REQUIRED WORK: The lines below must be transcribed exactly as given, with the images removed.

DATA SHOWN:
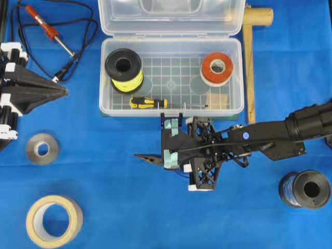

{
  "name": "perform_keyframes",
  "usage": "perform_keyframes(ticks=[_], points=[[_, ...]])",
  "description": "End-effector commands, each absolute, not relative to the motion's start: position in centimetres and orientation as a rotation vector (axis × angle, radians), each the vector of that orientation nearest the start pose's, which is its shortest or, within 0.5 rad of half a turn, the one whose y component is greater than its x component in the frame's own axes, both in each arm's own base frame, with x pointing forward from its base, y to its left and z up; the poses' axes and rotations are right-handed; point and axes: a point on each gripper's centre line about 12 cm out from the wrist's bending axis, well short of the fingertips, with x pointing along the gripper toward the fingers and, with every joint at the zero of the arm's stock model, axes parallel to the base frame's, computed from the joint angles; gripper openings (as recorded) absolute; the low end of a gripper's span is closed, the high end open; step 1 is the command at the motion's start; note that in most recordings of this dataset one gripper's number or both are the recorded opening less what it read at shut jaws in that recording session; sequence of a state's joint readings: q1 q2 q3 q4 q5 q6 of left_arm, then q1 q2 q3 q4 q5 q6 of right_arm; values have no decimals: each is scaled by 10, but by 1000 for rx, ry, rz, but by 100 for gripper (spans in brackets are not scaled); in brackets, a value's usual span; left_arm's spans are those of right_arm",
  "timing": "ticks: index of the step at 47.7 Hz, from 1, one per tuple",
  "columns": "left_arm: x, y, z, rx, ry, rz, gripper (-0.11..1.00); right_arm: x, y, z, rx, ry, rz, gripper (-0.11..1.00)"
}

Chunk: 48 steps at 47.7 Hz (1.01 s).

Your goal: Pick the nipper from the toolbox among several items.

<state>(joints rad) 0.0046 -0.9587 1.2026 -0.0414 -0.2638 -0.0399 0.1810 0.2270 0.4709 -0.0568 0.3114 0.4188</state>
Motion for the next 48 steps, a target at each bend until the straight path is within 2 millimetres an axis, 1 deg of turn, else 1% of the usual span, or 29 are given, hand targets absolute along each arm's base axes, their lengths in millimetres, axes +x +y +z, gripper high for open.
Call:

RESPONSE TO THE TASK:
{
  "name": "perform_keyframes",
  "usage": "perform_keyframes(ticks=[_], points=[[_, ...]])",
  "description": "End-effector commands, each absolute, not relative to the motion's start: position in centimetres and orientation as a rotation vector (axis × angle, radians), each the vector of that orientation nearest the start pose's, which is its shortest or, within 0.5 rad of half a turn, the one whose y component is greater than its x component in the frame's own axes, both in each arm's own base frame, with x pointing forward from its base, y to its left and z up; the poses' axes and rotations are right-handed; point and axes: a point on each gripper's centre line about 12 cm out from the wrist's bending axis, well short of the fingertips, with x pointing along the gripper toward the fingers and, with every joint at the zero of the arm's stock model, axes parallel to the base frame's, computed from the joint angles; gripper openings (as recorded) absolute; the low end of a gripper's span is closed, the high end open; step 1 is the command at the motion's start; note that in most recordings of this dataset one gripper's number or both are the recorded opening less what it read at shut jaws in that recording session; sequence of a state's joint readings: q1 q2 q3 q4 q5 q6 of left_arm, then q1 q2 q3 q4 q5 q6 of right_arm; values have no decimals: each is scaled by 10, but by 1000 for rx, ry, rz, but by 100 for gripper (spans in brackets are not scaled); in brackets, a value's usual span; left_arm's spans are those of right_arm",
  "timing": "ticks: index of the step at 47.7 Hz, from 1, one per tuple",
  "columns": "left_arm: x, y, z, rx, ry, rz, gripper (-0.11..1.00); right_arm: x, y, z, rx, ry, rz, gripper (-0.11..1.00)"
}

Chunk: 48 steps at 47.7 Hz (1.01 s).

Your goal: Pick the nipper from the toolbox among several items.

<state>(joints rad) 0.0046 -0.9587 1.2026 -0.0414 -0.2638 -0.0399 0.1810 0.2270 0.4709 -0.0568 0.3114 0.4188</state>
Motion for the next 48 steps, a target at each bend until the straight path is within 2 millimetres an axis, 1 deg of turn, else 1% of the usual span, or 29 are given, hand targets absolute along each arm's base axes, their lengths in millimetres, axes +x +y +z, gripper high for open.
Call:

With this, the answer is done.